HOW TO COMPLETE THIS TASK
Output all of the data exactly as it appears, but leave out any pictures it contains.

DATASET EXTRACT
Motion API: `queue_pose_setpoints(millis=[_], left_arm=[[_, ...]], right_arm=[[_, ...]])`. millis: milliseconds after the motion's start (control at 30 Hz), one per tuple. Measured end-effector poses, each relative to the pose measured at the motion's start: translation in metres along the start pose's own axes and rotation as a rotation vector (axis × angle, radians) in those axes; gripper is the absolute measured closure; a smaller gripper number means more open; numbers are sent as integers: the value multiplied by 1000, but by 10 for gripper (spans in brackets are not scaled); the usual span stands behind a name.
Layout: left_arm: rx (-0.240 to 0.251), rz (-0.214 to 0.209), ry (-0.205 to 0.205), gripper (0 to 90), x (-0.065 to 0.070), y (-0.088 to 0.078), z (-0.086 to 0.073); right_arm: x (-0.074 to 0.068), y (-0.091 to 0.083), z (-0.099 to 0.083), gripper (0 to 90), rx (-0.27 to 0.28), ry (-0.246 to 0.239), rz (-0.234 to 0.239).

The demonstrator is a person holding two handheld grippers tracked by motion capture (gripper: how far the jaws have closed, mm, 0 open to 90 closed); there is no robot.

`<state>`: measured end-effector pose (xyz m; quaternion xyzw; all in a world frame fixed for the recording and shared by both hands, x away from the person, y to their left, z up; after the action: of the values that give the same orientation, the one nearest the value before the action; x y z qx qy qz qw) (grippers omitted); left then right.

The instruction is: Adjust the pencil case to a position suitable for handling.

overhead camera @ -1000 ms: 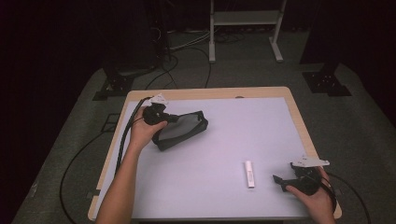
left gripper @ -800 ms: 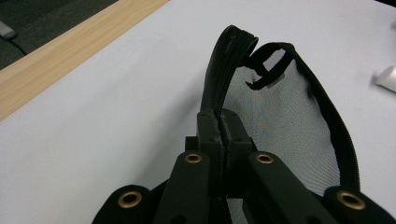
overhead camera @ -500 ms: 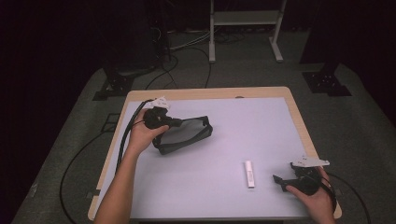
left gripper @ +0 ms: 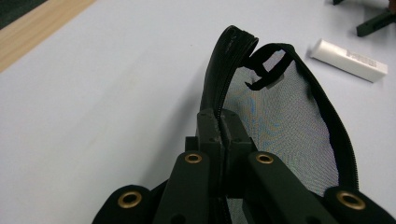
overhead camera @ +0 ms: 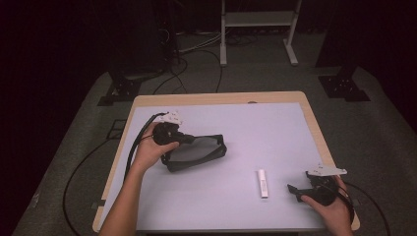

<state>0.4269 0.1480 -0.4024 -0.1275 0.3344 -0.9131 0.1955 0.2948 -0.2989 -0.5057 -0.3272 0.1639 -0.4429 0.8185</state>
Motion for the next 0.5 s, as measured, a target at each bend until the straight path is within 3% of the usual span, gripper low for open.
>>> queue_pose_setpoints(millis=[500], left_arm=[[1, -45, 44, 888, 23, -2, -1]], right_arm=[[0, 0, 0, 99, -1, 0, 0]])
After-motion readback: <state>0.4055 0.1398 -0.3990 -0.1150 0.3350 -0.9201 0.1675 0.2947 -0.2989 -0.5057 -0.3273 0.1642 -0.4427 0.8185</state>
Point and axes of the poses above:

FINAL ANSWER
Motion API: `queue_pose_setpoints(millis=[_], left_arm=[[_, ...]], right_arm=[[_, ...]])`. millis: milliseconds after the motion's start (control at 30 Hz), one per tuple. Measured end-effector poses, each relative to the pose measured at the motion's start: translation in metres along the start pose's own axes and rotation as a rotation vector (axis × angle, radians) in those axes; gripper is the absolute measured closure; a smaller gripper number means more open; numbers are sent as integers: the value multiplied by 1000, but by 10 for gripper (spans in brackets are not scaled); the usual span stands behind a name.
Layout: left_arm: rx (-0.240 to 0.251), rz (-0.214 to 0.209), ry (-0.205 to 0.205), gripper (0 to 90), x (-0.065 to 0.070), y (-0.088 to 0.078), z (-0.086 to 0.073); right_arm: x (-0.074 to 0.068), y (-0.091 to 0.083), z (-0.099 to 0.083), gripper (0 to 90), rx (-0.27 to 0.28), ry (-0.246 to 0.239), rz (-0.234 to 0.239).

The demonstrator is a person holding two handheld grippers tracked by motion capture (gripper: how far the jaws have closed, mm, 0 open to 90 closed); there is no robot.

`<state>`: measured end-effector pose (xyz m; quaternion xyzw; all in a world frame fixed for the recording and shared by both hands, x away from the person, y to their left, z up; after the action: of the values that give the same orientation, the one nearest the value before the action; x y z qx qy qz qw) (grippers omitted); left then right.

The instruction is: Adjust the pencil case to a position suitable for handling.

overhead camera @ -1000 ms: 
left gripper @ -800 ms: 
overhead camera @ -500 ms: 
left gripper @ +0 ms: 
overhead camera @ +0 ms: 

<state>0.4269 0.1480 -0.4024 -0.1275 0.3344 -0.9131 0.1955 0.2948 -0.2989 -0.5057 -0.3272 0.1639 -0.4429 0.8185</state>
Motion for the next 0.5 s, as measured, a target at each bend until the straight path is within 3% of the usual span, gripper low for open.
>>> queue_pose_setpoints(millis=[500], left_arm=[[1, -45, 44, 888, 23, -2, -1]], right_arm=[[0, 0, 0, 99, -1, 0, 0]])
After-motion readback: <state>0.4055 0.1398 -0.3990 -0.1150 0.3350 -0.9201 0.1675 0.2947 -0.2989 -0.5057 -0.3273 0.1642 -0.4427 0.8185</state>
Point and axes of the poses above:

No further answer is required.